Le traitement au long terme vise à soigner la cause de la souffrance : psychothérapie (TCC, thérapie interpersonnelle), traitement d’un trouble dépressif ou anxieux sous-jacent, travail sur les facteurs de vulnérabilité. L’implication de la famille est essentielle — les parents ont besoin d’être soutenus eux aussi, car accompagner un adolescent suicidaire est une épreuve considérable.
Le saviez-vous ?
L’une des croyances les plus dangereuses autour du suicide est que « ceux qui en parlent ne le font pas ». C’est faux : la majorité des personnes décédées par suicide avaient exprimé leur intention d’une manière ou d’une autre dans les semaines précédentes. Chaque verbalisation est un appel à l’aide qui mérite une réponse. Une autre croyance néfaste est que parler du suicide avec un adolescent « risque de lui donner l’idée ». Les études sont formelles : aborder le sujet de manière respectueuse et empathique ne crée pas de risque supplémentaire — au contraire, cela réduit l’anxiété de l’adolescent en normalisant le fait de demander de l’aide.
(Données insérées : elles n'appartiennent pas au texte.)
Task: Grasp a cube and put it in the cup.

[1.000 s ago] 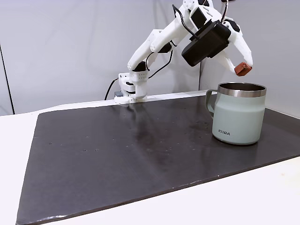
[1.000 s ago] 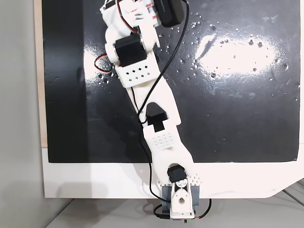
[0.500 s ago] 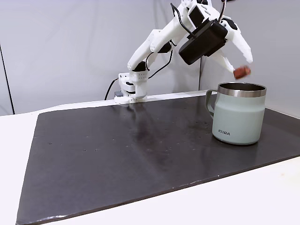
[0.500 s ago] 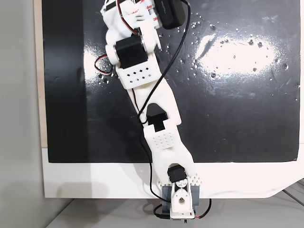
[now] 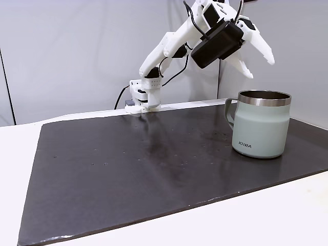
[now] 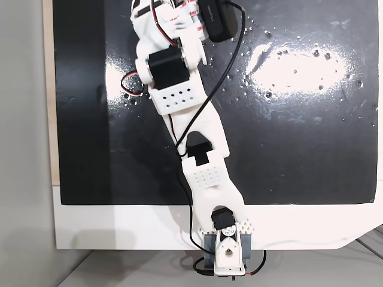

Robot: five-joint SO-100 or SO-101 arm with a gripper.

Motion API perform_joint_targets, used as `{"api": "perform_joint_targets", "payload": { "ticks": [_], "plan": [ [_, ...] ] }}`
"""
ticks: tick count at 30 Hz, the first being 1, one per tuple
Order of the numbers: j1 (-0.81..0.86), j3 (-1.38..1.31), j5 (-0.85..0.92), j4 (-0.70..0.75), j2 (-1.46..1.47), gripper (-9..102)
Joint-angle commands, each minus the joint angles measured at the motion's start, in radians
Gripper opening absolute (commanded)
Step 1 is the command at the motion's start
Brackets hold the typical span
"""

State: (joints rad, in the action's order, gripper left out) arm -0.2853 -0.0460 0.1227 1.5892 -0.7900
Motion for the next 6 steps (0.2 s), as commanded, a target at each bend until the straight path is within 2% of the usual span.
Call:
{"api": "perform_joint_targets", "payload": {
  "ticks": [1, 6],
  "plan": [
    [0.008, -0.055, 0.002, 0.006, -0.021, 21],
    [-0.005, -0.055, -0.002, 0.014, -0.021, 21]
  ]
}}
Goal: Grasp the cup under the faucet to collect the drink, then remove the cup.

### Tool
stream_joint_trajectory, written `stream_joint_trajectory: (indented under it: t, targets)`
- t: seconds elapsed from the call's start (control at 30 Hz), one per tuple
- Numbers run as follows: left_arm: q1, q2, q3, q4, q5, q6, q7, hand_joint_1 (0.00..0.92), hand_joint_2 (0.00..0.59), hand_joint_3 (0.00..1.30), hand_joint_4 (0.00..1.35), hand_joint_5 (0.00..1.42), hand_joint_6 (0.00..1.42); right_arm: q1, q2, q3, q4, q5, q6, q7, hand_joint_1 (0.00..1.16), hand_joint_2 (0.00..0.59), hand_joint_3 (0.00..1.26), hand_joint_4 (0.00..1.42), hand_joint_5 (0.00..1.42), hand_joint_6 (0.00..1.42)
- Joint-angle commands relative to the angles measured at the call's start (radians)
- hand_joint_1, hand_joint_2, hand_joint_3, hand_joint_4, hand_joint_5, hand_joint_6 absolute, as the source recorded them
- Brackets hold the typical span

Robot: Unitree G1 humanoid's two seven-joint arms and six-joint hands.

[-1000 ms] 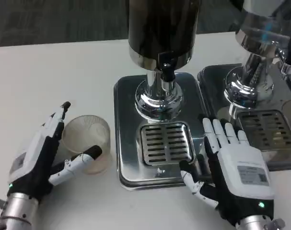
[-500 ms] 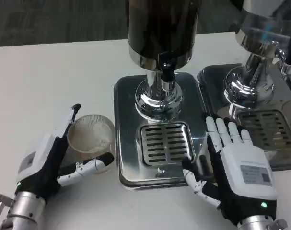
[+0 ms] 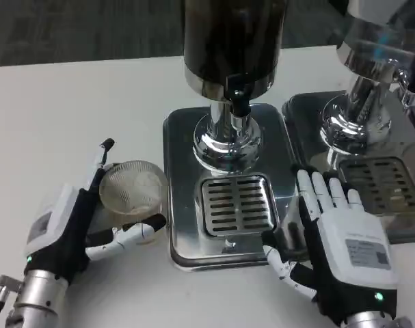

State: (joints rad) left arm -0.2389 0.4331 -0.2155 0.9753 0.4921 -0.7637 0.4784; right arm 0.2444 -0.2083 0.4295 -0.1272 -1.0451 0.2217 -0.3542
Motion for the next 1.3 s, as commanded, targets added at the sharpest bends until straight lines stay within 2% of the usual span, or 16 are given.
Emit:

Le silence, lui, tue. Si vous avez le moindre doute, si votre instinct parental vous dit que quelque chose ne va pas — n’hésitez pas une seconde. Appelez le 3114, consultez votre pédiatre, emmenez votre adolescent aux urgences. Il vaut infiniment mieux avoir posé la question pour rien que de ne pas l’avoir posée à temps.
Sources
Haute Autorité de Santé (HAS) ; Société française de psychiatrie de l’enfant et de l’adolescent (SFPEADA) ; Observatoire national du suicide ; Bright Futures Guidelines (AAP, 4e édition).